Could you tell me a little bit about your passion for climate change?

Fr Rod: Yeah I have to say we have been very focused on the last few years on refugees. It’s taken over a bit of the agenda for obvious reasons, and in more recent times focus has been on the marriage equality debate. I am hoping this will be resolved quickly and we can get on with other things. Note: this interview happened before the wonderful marriage equality results

I mean, the climate is the ultimate question for us, for our generation, my children and my grandchildren’s generation. It’s going to be the defining subject over the next 100 years. It’s the defining ethical subject; it’s the defining scientific and economic question. It’s the new paradigm. We are the economic paradigm in which we have been in for the last 70 years. It’s crumbling after the GFC. We’ve propped it back up again, but it’s crumbling, and the emerging paradigm has to be the environmental and ecological paradigm. It’ll be the new economy.

 

Kirsten: The new economy?

Fr. Rod: Yes it has to be. It’s farcical to watch the old right clinging to their coal philosophy when even AGL are saying, um no, that’s old, that’s the old we aren’t interested anymore. They know money is in renewables and clean energy! You know we are so close to this renewable technology being introduced, so why on earth would you invest in coal fired?
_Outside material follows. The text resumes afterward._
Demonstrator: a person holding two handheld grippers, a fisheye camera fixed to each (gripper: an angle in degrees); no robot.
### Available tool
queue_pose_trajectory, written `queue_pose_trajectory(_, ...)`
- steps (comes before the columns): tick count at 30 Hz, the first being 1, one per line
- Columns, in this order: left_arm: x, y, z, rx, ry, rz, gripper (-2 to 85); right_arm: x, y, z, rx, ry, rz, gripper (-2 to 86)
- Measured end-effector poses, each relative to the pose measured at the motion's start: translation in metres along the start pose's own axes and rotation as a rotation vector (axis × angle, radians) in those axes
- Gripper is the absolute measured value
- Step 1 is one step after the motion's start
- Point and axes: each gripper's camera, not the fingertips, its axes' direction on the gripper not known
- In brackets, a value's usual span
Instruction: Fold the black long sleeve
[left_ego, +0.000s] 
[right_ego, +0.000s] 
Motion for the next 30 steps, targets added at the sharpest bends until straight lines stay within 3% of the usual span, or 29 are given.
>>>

But there will be ethical and moral questions to ask in this process, and I think this is where theologians need to be.

KM: You are bringing back the cool. Reminding us of why we look to women and men that question everything and bring our ethics and what we stand for to the forefront. Which leads me to this part of my questioning: Why is it seemingly so uncool sometimes to be Christian? I said to someone at a dinner party that it seems to be very zen and modern for people to be Hindi, Buddhist, or even Zoroastrian, Muslim, anything other than Christian. But it seems to be very uncool to be Christian; this seems a bit unfair!

Fr. Rod: Yes they seem to be the flavor don’t they? (Hearty laughter injected from my interviewee)

Fr. Rod: I think the life and teachings of Jesus, has an enormous amount to offer society. The basic doctrines of Christianity are an anchor that we let go of at our peril in that sense because we float off into this sort of nothingness. But I think we can get a bit obsessed with that side of things and not so much on the social ethics.

Kirsten: Outside of all of this theology, as a regular bloke, what do you like to do?

Fr. Rod: I don’t get much time to relax, it’s quite foreign to me! I grew up in an environment where you didn’t take holidays, and so my brain isn’t programmed in that way. Which is not a very healthy. I am not very good at relaxing, I try and take time each day to walk. I am 55 Type 2 Diabetic with high cholesterol, a very typical 55-year-Old Australian male. (more laughter)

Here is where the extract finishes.